Records from a dataset:
____
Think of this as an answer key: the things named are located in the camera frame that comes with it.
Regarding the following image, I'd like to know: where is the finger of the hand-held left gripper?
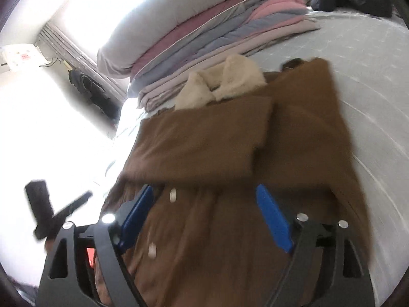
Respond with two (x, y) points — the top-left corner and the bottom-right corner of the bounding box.
(50, 191), (93, 231)
(25, 181), (54, 240)

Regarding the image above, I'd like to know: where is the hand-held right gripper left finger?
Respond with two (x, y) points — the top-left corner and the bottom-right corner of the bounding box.
(38, 185), (154, 307)

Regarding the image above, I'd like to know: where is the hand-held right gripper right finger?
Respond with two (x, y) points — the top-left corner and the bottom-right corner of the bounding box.
(255, 184), (375, 307)

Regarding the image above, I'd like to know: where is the brown coat with cream collar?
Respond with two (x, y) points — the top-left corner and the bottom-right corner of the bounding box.
(102, 54), (374, 307)

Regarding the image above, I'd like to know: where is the stack of folded blankets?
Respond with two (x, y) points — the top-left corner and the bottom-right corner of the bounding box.
(137, 14), (322, 112)

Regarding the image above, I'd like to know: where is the grey quilted bed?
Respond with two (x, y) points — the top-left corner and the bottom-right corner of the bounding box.
(105, 6), (409, 307)

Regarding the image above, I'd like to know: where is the mauve folded quilt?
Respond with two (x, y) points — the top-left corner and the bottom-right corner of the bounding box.
(131, 0), (275, 80)

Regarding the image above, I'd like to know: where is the grey-blue folded quilt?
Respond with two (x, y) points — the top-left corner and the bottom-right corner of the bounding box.
(128, 5), (307, 96)

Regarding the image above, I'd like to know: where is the bright window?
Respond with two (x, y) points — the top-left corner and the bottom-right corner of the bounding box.
(54, 0), (179, 64)

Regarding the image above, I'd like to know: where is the pink folded blanket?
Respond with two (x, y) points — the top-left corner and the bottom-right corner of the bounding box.
(249, 0), (309, 23)

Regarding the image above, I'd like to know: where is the grey ribbed window rail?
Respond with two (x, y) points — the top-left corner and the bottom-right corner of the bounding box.
(35, 22), (128, 103)
____
## Task prompt:
Retype each entry exactly. No pictures.

## Response:
Think of this as an answer key: the things named are located in the camera frame that comes with it.
Regarding the following image, I'd like to know: where is the finger of the hand-held left gripper?
Respond with two (x, y) points — the top-left corner and the bottom-right corner of the bounding box.
(50, 191), (93, 231)
(25, 181), (54, 240)

Regarding the image above, I'd like to know: where is the hand-held right gripper left finger?
Respond with two (x, y) points — the top-left corner and the bottom-right corner of the bounding box.
(38, 185), (154, 307)

Regarding the image above, I'd like to know: where is the hand-held right gripper right finger?
Respond with two (x, y) points — the top-left corner and the bottom-right corner of the bounding box.
(255, 184), (375, 307)

Regarding the image above, I'd like to know: where is the brown coat with cream collar?
Respond with two (x, y) points — the top-left corner and the bottom-right corner of the bounding box.
(102, 54), (374, 307)

Regarding the image above, I'd like to know: where is the stack of folded blankets?
Respond with two (x, y) points — the top-left corner and the bottom-right corner of the bounding box.
(137, 14), (322, 112)

Regarding the image above, I'd like to know: where is the grey quilted bed?
Respond with two (x, y) points — the top-left corner and the bottom-right corner of the bounding box.
(105, 6), (409, 307)

Regarding the image above, I'd like to know: where is the mauve folded quilt?
Respond with two (x, y) points — the top-left corner and the bottom-right corner of the bounding box.
(131, 0), (275, 80)

Regarding the image above, I'd like to know: where is the grey-blue folded quilt?
Respond with two (x, y) points — the top-left corner and the bottom-right corner of the bounding box.
(128, 5), (307, 96)

Regarding the image above, I'd like to know: where is the bright window?
Respond with two (x, y) points — the top-left corner and the bottom-right corner of the bounding box.
(54, 0), (179, 64)

Regarding the image above, I'd like to know: where is the pink folded blanket?
Respond with two (x, y) points — the top-left corner and the bottom-right corner of the bounding box.
(249, 0), (309, 23)

Regarding the image above, I'd like to know: where is the grey ribbed window rail?
Respond with two (x, y) points — the top-left corner and the bottom-right corner of the bounding box.
(35, 22), (128, 103)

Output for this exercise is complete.